• **Directions for this task**:
Starting at the line that has "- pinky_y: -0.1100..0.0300" and stopping after the line that has "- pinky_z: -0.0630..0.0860", reproduce the listing below exactly; omit everything else.

• **Source material**:
——————————
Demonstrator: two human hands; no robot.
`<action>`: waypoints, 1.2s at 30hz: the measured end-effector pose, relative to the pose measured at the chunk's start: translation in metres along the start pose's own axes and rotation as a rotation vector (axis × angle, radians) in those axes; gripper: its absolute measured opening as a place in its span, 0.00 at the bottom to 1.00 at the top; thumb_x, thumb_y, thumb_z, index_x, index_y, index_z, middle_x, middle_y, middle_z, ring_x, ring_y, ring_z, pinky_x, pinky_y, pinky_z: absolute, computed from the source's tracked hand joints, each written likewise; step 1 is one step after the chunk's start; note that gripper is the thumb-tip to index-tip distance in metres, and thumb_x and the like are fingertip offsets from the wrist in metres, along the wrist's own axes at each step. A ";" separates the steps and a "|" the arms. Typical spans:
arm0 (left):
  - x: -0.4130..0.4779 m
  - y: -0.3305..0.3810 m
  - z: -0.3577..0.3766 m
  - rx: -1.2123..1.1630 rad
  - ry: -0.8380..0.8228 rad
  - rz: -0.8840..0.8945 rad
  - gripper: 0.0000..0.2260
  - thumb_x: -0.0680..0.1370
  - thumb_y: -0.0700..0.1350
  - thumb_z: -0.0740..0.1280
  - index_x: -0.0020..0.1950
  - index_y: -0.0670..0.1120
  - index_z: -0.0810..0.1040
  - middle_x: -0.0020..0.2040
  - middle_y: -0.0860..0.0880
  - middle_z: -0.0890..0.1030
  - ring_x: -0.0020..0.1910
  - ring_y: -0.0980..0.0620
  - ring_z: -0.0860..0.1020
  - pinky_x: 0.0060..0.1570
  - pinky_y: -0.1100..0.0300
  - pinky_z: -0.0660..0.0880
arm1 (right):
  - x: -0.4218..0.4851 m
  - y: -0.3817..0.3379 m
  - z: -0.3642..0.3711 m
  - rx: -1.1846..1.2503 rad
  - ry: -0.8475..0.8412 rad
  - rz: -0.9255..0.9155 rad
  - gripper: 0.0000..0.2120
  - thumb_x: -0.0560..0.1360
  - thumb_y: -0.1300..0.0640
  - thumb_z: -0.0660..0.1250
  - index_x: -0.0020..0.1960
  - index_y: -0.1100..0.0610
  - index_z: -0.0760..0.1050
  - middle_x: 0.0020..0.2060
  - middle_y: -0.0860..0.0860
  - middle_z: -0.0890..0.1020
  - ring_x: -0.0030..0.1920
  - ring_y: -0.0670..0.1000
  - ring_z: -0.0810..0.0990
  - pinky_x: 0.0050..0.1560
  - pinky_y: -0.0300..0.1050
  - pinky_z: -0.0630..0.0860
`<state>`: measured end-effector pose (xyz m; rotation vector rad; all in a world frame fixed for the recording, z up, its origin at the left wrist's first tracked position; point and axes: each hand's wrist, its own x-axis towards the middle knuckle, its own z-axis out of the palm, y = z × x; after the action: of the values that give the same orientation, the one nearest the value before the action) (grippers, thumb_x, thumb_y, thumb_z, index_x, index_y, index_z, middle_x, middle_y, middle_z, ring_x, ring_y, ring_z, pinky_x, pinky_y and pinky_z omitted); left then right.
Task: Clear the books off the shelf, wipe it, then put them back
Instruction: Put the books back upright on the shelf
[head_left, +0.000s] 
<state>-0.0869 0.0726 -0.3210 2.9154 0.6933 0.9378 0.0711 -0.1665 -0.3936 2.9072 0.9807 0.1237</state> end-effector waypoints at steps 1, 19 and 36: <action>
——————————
• **Answer space**:
  - pinky_y: -0.1100..0.0300
  - pinky_z: -0.0660..0.0880
arm1 (right):
  - x: -0.4218..0.4851 m
  - y: -0.3817..0.3379 m
  - z: -0.3642..0.3711 m
  - rx: -1.1846..1.2503 rad
  - ry: -0.8475..0.8412 rad
  - rz: -0.9255..0.9155 rad
  - gripper: 0.0000..0.2120
  - thumb_x: -0.0560..0.1360
  - thumb_y: -0.1300..0.0640
  - thumb_z: -0.0660..0.1250
  - index_x: -0.0020..0.1960
  - index_y: -0.1100..0.0610
  - index_z: -0.0760..0.1050
  - middle_x: 0.0020..0.2060
  - middle_y: -0.0860..0.0860
  - middle_z: -0.0890..0.1020
  - ring_x: -0.0030..0.1920
  - ring_y: -0.0670..0.1000
  - ring_z: -0.0810..0.0990
  - pinky_x: 0.0050..0.1560
  - pinky_y: -0.0300..0.1050
  - pinky_z: -0.0630..0.0860

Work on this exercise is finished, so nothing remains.